The simplification of this configuration does not come without a cost. With dynamic routing through the tunnels, the routing adjacencies and IPSec SAs are always established. This requires every site to have its entire set of configured IPSec SAs active. In addition, the routing adjacencies require state management that places additional processing burdens on the processor. These routing design constraints are similar to those incurred when implementing a full-mesh VPN using a classic FR/ATM network. The number of routing and IPSec adjacencies that any given site can simultaneously maintain provides an upper bound for the size of the VPN. The route calculation functions are fairly processor intensive, especially given the number of shortest path trees that a router must evaluate. Dynamic routing protocols such as EIGRP and OSPF provide a rapid means of convergence and fault detection. A large full-mesh network with link-state routing protocols is sensitive to IPSec failures. An excessively large number of routers and paths may extend the initialization or convergence time, making the network unusable. Extreme caution is advised when designing a full-mesh network that approaches one of the router’s maximum limits (for example, IKE, IPSec, routing adjacencies, or interfaces).

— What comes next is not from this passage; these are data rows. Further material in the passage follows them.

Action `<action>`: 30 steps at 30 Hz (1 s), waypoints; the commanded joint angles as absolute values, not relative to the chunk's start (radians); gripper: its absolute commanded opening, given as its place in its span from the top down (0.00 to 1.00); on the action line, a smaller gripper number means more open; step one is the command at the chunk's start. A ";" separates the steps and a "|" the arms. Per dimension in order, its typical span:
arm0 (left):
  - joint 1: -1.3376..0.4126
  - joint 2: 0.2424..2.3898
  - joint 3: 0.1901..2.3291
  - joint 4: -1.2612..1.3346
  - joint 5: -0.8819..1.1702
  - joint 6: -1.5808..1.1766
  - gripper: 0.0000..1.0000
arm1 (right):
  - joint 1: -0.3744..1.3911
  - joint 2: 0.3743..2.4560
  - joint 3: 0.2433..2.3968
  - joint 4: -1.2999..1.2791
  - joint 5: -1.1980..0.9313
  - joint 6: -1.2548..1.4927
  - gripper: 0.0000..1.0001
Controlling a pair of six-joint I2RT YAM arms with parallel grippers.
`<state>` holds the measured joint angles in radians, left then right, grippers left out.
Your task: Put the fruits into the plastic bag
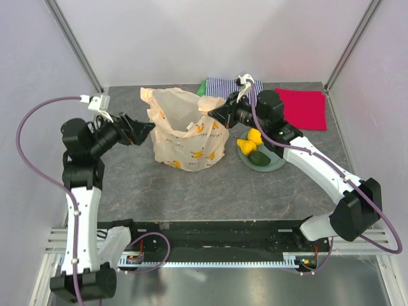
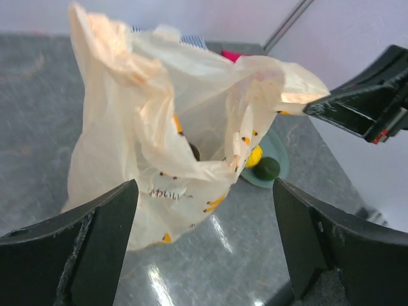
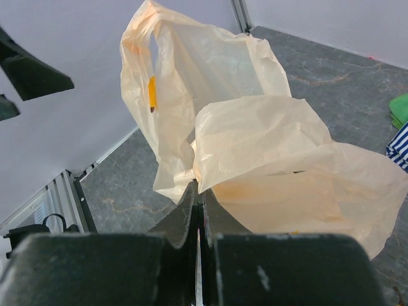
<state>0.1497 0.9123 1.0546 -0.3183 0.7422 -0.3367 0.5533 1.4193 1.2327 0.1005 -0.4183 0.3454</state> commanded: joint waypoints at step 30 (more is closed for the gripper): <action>-0.098 1.137 1.180 -0.305 0.302 -0.135 0.98 | 0.546 1.145 1.246 -0.168 -0.207 0.172 0.17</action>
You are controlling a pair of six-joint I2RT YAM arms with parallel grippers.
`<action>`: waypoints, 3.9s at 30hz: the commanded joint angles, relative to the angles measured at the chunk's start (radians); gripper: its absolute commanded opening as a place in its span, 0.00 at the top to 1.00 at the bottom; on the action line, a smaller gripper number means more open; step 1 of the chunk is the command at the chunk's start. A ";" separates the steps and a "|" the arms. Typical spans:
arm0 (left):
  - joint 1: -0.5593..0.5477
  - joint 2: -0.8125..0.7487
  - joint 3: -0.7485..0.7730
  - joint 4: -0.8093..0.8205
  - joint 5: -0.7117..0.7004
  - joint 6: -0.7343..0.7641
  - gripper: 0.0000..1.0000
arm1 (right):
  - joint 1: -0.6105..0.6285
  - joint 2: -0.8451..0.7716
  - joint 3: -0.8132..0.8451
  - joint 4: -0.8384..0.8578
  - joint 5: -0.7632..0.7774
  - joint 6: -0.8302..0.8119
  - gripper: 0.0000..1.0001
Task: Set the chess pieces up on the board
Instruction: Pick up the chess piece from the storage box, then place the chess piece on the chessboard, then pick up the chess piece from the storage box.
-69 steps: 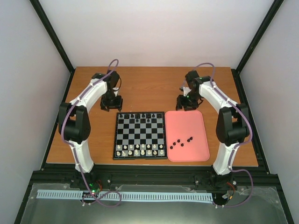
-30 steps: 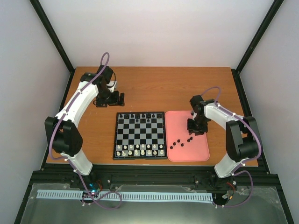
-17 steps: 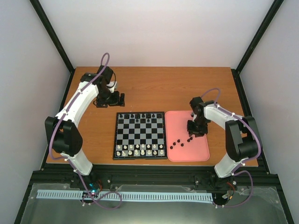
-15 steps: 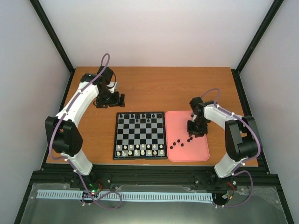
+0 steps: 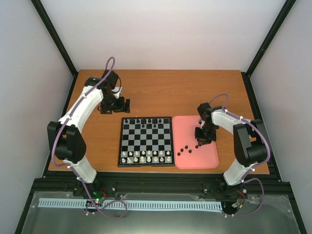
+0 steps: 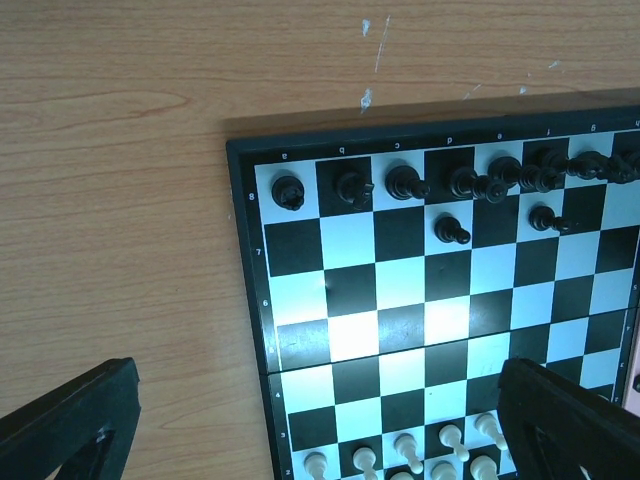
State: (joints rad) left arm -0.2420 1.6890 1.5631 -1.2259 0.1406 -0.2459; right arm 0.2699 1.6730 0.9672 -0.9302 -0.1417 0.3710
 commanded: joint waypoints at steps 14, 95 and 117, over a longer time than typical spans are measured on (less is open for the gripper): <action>0.006 -0.032 -0.007 0.026 0.007 0.011 0.00 | 0.033 -0.016 0.157 -0.110 0.068 -0.008 0.93; 0.006 -0.055 -0.026 0.027 0.013 0.010 0.00 | 0.359 0.475 0.860 -0.229 -0.026 -0.056 0.56; 0.006 -0.041 -0.023 0.035 0.077 0.011 0.00 | 0.171 -0.028 0.127 -0.124 0.095 0.065 0.54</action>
State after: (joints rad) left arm -0.2420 1.6497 1.5318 -1.2011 0.1925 -0.2462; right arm 0.4763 1.6814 1.1355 -1.1286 -0.0658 0.4068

The full-mesh IPSec-protected GRE network does support Internet access with or without split tunneling. Split tunneling allows the IPSec tunnel endpoints to use the default route to the backbone whereas the private addresses are propagated using dynamic routing over the GRE tunnels. A design that does not use split tunneling requires propagation of the default route from the designated Internet access router. Other routers that receive the default route through the GRE tunnel will need a more explicit path for their IPSec peer IP address that does not use the GRE tunnel in order to avoid recursive routing.

The next chapter presents methods for building more scalable IPSec networks that take advantage of dynamic routing topology. It is evident at this point that the persistent full-mesh of IGP neighbor establishment should be avoided. Likewise, you will have to address the routing protocols limitations with the breadth and depth of the shortest path tree calculations in order for the system to scale to hundreds or thousands of sites.